§ **TASK**:
Reproduce each record exactly, leaving nothing out.

§ **Dataset excerpts**:
+ + +

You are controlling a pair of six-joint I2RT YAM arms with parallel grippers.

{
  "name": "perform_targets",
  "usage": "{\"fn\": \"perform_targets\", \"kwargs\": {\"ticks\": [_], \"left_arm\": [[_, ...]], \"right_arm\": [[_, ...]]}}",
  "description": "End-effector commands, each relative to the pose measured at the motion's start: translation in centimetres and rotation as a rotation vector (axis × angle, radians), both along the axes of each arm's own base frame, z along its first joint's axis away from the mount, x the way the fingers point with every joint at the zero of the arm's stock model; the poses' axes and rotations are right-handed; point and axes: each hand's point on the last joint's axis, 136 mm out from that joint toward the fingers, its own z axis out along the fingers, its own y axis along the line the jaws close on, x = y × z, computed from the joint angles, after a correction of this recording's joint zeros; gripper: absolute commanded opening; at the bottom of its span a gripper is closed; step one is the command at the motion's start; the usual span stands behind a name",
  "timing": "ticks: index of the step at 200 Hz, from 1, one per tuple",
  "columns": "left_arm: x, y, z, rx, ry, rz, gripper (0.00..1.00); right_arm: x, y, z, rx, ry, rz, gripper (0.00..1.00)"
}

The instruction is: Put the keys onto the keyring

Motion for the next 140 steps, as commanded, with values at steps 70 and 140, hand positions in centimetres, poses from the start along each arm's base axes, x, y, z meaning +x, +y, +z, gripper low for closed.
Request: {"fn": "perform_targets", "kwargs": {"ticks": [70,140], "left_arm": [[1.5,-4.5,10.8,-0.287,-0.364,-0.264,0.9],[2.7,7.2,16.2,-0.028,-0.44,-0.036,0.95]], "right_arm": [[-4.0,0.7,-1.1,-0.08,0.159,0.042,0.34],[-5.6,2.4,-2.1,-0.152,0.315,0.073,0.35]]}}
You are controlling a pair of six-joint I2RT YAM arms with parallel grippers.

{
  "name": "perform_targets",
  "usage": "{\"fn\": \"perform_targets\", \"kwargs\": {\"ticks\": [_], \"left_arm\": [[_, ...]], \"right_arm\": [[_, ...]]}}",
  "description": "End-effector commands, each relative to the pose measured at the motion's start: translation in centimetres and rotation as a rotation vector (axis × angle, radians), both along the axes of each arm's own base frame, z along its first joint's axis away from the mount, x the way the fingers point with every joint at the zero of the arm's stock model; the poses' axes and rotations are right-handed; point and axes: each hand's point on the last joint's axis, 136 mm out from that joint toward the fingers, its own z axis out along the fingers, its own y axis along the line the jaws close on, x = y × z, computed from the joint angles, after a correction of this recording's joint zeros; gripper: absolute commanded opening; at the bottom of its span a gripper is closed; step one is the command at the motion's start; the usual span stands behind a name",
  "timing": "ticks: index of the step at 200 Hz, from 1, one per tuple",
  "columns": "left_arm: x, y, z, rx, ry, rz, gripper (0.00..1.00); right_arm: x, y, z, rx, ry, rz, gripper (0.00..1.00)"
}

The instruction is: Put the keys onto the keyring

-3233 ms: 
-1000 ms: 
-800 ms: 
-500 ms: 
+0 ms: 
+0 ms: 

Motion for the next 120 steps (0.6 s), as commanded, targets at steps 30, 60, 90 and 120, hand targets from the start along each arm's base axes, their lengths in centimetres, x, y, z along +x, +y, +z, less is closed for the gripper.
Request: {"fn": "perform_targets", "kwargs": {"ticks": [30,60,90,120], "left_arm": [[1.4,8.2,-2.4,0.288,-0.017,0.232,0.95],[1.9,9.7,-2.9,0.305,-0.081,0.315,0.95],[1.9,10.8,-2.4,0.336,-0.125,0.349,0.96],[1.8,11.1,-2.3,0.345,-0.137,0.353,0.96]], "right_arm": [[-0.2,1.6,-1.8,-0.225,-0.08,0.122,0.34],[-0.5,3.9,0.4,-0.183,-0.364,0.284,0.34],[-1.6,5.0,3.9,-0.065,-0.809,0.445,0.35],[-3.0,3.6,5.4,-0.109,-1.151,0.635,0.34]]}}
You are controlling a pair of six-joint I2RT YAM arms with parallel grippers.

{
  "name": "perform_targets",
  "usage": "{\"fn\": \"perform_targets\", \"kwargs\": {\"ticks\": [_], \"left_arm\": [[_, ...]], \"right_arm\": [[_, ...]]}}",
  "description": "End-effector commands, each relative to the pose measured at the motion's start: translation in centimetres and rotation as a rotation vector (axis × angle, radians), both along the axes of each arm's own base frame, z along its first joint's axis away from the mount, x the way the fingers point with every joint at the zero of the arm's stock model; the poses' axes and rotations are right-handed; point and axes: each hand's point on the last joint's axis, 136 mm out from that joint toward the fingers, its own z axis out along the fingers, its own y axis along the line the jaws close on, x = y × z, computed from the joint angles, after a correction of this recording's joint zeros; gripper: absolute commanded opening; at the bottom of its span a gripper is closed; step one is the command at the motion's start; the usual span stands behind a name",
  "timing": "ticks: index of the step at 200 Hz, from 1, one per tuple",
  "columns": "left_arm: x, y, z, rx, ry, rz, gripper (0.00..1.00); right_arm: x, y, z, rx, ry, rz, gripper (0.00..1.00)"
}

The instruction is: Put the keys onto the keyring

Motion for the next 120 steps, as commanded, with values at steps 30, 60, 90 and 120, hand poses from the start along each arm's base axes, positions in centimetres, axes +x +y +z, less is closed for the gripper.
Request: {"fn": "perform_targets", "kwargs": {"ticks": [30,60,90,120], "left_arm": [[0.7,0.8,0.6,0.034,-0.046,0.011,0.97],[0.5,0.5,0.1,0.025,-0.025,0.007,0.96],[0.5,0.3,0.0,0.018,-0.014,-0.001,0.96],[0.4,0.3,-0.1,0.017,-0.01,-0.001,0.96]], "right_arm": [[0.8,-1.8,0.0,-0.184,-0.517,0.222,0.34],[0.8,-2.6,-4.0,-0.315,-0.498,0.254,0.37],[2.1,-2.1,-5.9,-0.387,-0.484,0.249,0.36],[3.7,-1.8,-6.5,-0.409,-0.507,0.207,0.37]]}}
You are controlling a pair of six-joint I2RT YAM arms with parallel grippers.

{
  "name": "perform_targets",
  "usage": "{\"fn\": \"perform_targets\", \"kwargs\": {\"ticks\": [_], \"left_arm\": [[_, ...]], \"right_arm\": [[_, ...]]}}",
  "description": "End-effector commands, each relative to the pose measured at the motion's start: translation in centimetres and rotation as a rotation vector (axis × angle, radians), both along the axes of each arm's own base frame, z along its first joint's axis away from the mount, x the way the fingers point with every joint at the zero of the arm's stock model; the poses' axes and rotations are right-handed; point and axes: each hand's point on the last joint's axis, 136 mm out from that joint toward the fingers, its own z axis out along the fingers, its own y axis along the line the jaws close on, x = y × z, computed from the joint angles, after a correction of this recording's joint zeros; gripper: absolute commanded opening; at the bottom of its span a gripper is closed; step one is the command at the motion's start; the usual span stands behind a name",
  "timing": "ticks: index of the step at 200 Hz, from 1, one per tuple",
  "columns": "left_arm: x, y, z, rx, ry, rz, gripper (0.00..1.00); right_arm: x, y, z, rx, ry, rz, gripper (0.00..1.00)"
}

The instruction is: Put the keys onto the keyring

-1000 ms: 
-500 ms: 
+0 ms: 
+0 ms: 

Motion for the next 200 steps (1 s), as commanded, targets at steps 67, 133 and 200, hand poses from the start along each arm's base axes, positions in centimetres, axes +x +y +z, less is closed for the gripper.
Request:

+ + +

§ **TASK ANSWER**:
You are controlling a pair of six-joint I2RT YAM arms with parallel grippers.

{
  "name": "perform_targets",
  "usage": "{\"fn\": \"perform_targets\", \"kwargs\": {\"ticks\": [_], \"left_arm\": [[_, ...]], \"right_arm\": [[_, ...]]}}",
  "description": "End-effector commands, each relative to the pose measured at the motion's start: translation in centimetres and rotation as a rotation vector (axis × angle, radians), both along the axes of each arm's own base frame, z along its first joint's axis away from the mount, x the way the fingers point with every joint at the zero of the arm's stock model; the poses' axes and rotations are right-handed; point and axes: each hand's point on the last joint's axis, 136 mm out from that joint toward the fingers, its own z axis out along the fingers, its own y axis along the line the jaws close on, x = y × z, computed from the joint angles, after a correction of this recording's joint zeros; gripper: absolute commanded opening; at the bottom of its span a gripper is closed; step one is the command at the motion's start; the usual span stands behind a name",
  "timing": "ticks: index of the step at 200 Hz, from 1, one per tuple",
  "columns": "left_arm: x, y, z, rx, ry, rz, gripper (0.00..1.00); right_arm: x, y, z, rx, ry, rz, gripper (0.00..1.00)"
}

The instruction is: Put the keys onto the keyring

Motion for the next 140 steps, as commanded, with values at steps 70 and 140, hand positions in centimetres, poses from the start along each arm's base axes, x, y, z meaning +x, +y, +z, gripper low for closed.
Request: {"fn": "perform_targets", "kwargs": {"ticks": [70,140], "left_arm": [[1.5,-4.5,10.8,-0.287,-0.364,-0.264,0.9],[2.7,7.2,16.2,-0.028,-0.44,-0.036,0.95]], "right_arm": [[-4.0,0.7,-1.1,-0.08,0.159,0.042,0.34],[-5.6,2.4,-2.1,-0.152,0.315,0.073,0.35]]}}
You are controlling a pair of six-joint I2RT YAM arms with parallel grippers.

{
  "name": "perform_targets",
  "usage": "{\"fn\": \"perform_targets\", \"kwargs\": {\"ticks\": [_], \"left_arm\": [[_, ...]], \"right_arm\": [[_, ...]]}}",
  "description": "End-effector commands, each relative to the pose measured at the motion's start: translation in centimetres and rotation as a rotation vector (axis × angle, radians), both along the axes of each arm's own base frame, z along its first joint's axis away from the mount, x the way the fingers point with every joint at the zero of the arm's stock model; the poses' axes and rotations are right-handed; point and axes: each hand's point on the last joint's axis, 136 mm out from that joint toward the fingers, its own z axis out along the fingers, its own y axis along the line the jaws close on, x = y × z, computed from the joint angles, after a correction of this recording's joint zeros; gripper: absolute commanded opening; at the bottom of its span a gripper is closed; step one is the command at the motion's start; the usual span stands behind a name",
  "timing": "ticks: index of the step at 200 Hz, from 1, one per tuple",
  "columns": "left_arm: x, y, z, rx, ry, rz, gripper (0.00..1.00); right_arm: x, y, z, rx, ry, rz, gripper (0.00..1.00)"
}

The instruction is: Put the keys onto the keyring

-3233 ms: 
-1000 ms: 
-800 ms: 
-500 ms: 
+0 ms: 
+0 ms: 

Motion for the next 120 steps (0.6 s), as commanded, targets at steps 30, 60, 90 and 120, hand targets from the start along each arm's base axes, their lengths in centimetres, x, y, z along +x, +y, +z, less is closed for the gripper.
Request: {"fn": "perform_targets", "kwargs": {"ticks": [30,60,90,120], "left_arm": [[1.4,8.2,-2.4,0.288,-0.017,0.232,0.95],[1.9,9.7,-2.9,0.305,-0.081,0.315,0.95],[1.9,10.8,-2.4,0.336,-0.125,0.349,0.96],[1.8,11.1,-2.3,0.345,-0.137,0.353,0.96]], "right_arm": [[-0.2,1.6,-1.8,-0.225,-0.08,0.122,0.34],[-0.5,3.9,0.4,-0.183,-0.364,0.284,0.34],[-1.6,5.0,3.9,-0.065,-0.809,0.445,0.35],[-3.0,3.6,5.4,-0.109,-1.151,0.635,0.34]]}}
You are controlling a pair of six-joint I2RT YAM arms with parallel grippers.

{
  "name": "perform_targets",
  "usage": "{\"fn\": \"perform_targets\", \"kwargs\": {\"ticks\": [_], \"left_arm\": [[_, ...]], \"right_arm\": [[_, ...]]}}",
  "description": "End-effector commands, each relative to the pose measured at the motion's start: translation in centimetres and rotation as a rotation vector (axis × angle, radians), both along the axes of each arm's own base frame, z along its first joint's axis away from the mount, x the way the fingers point with every joint at the zero of the arm's stock model; the poses' axes and rotations are right-handed; point and axes: each hand's point on the last joint's axis, 136 mm out from that joint toward the fingers, its own z axis out along the fingers, its own y axis along the line the jaws close on, x = y × z, computed from the joint angles, after a correction of this recording's joint zeros; gripper: absolute commanded opening; at the bottom of its span a gripper is closed; step one is the command at the motion's start; the usual span stands behind a name",
  "timing": "ticks: index of the step at 200 Hz, from 1, one per tuple",
  "columns": "left_arm: x, y, z, rx, ry, rz, gripper (0.00..1.00); right_arm: x, y, z, rx, ry, rz, gripper (0.00..1.00)"
}

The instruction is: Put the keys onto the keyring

Motion for the next 120 steps, as commanded, with values at steps 30, 60, 90 and 120, hand poses from the start along each arm's base axes, positions in centimetres, axes +x +y +z, less is closed for the gripper.
Request: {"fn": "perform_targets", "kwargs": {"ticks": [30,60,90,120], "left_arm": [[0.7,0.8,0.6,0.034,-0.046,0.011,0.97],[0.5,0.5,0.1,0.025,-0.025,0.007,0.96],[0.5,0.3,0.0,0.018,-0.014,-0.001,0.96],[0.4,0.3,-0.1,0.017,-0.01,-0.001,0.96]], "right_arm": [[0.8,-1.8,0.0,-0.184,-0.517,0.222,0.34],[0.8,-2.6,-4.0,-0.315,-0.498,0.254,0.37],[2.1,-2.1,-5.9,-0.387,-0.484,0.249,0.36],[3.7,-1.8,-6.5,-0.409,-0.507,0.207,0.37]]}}
You are controlling a pair of six-joint I2RT YAM arms with parallel grippers.

{
  "name": "perform_targets",
  "usage": "{\"fn\": \"perform_targets\", \"kwargs\": {\"ticks\": [_], \"left_arm\": [[_, ...]], \"right_arm\": [[_, ...]]}}",
  "description": "End-effector commands, each relative to the pose measured at the motion's start: translation in centimetres and rotation as a rotation vector (axis × angle, radians), both along the axes of each arm's own base frame, z along its first joint's axis away from the mount, x the way the fingers point with every joint at the zero of the arm's stock model; the poses' axes and rotations are right-handed; point and axes: each hand's point on the last joint's axis, 136 mm out from that joint toward the fingers, its own z axis out along the fingers, its own y axis along the line the jaws close on, x = y × z, computed from the joint angles, after a correction of this recording's joint zeros; gripper: absolute commanded opening; at the bottom of its span a gripper is closed; step one is the command at the motion's start; the usual span stands behind a name",
  "timing": "ticks: index of the step at 200 Hz, from 1, one per tuple",
  "columns": "left_arm: x, y, z, rx, ry, rz, gripper (0.00..1.00); right_arm: x, y, z, rx, ry, rz, gripper (0.00..1.00)"
}

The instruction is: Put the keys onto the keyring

-1000 ms: 
-500 ms: 
+0 ms: 
+0 ms: 

Motion for the next 200 steps (1 s), as commanded, targets at steps 67, 133 and 200, hand poses from the start along each arm's base axes, positions in centimetres, axes +x +y +z, less is closed for the gripper.
Request:

This brings the exercise to completion.